INSTRUCTIONS FOR THE TASK: Please retype all the data below exactly, line for line.

▼

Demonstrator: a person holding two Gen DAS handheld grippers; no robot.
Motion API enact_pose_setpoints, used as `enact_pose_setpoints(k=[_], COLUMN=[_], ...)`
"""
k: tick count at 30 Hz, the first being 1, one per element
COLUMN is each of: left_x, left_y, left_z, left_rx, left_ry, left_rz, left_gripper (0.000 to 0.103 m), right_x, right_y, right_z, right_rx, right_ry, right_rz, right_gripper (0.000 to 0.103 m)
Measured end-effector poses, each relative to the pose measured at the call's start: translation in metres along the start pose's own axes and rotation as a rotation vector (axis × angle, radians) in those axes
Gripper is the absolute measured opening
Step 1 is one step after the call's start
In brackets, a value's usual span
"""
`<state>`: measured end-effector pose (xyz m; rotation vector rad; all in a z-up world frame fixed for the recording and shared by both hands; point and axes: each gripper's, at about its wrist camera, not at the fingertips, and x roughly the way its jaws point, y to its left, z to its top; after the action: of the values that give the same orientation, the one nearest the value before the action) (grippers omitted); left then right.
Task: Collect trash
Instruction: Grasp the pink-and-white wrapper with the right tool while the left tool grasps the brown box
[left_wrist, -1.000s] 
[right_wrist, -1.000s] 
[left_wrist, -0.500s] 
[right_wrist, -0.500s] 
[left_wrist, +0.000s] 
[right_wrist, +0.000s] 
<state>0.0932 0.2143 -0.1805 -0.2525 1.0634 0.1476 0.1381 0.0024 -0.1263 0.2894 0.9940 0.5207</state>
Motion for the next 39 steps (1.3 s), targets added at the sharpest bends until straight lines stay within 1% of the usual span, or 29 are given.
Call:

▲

EXPECTED OUTPUT:
Demonstrator: a person holding two Gen DAS handheld grippers; no robot.
Motion API enact_pose_setpoints, used as `enact_pose_setpoints(k=[_], COLUMN=[_], ...)`
"""
k: tick count at 30 Hz, the first being 1, one per element
COLUMN is each of: left_x, left_y, left_z, left_rx, left_ry, left_rz, left_gripper (0.000 to 0.103 m), right_x, right_y, right_z, right_rx, right_ry, right_rz, right_gripper (0.000 to 0.103 m)
Measured end-effector poses, each relative to the pose measured at the call's start: translation in metres along the start pose's own axes and rotation as a rotation vector (axis × angle, radians) in those axes
Gripper is the absolute measured opening
Step 1 is one step after the call's start
In brackets, a value's usual span
"""
`<state>`: measured end-effector pose (xyz m; rotation vector rad; all in a z-up world frame fixed for the recording and shared by both hands; point and axes: each gripper's, at about its wrist camera, not at the fingertips, and x roughly the way its jaws point, y to its left, z to its top; after the action: of the values that give the same orientation, the one nearest the value before the action) (grippers omitted); left then right.
Task: Collect trash
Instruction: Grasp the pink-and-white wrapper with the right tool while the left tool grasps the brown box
[left_wrist, -1.000s] 
[right_wrist, -1.000s] 
[left_wrist, -0.500s] 
[right_wrist, -0.500s] 
[left_wrist, +0.000s] 
[right_wrist, +0.000s] 
<state>0.0932 0.2143 -0.1805 -0.2525 1.0634 0.1476 0.1381 0.0024 -0.1263 0.2894 0.9940 0.5207</state>
Motion for the next 39 steps (1.3 s), targets added at the sharpest bends until straight lines stay within 1% of the usual span, or 29 are given.
Call:

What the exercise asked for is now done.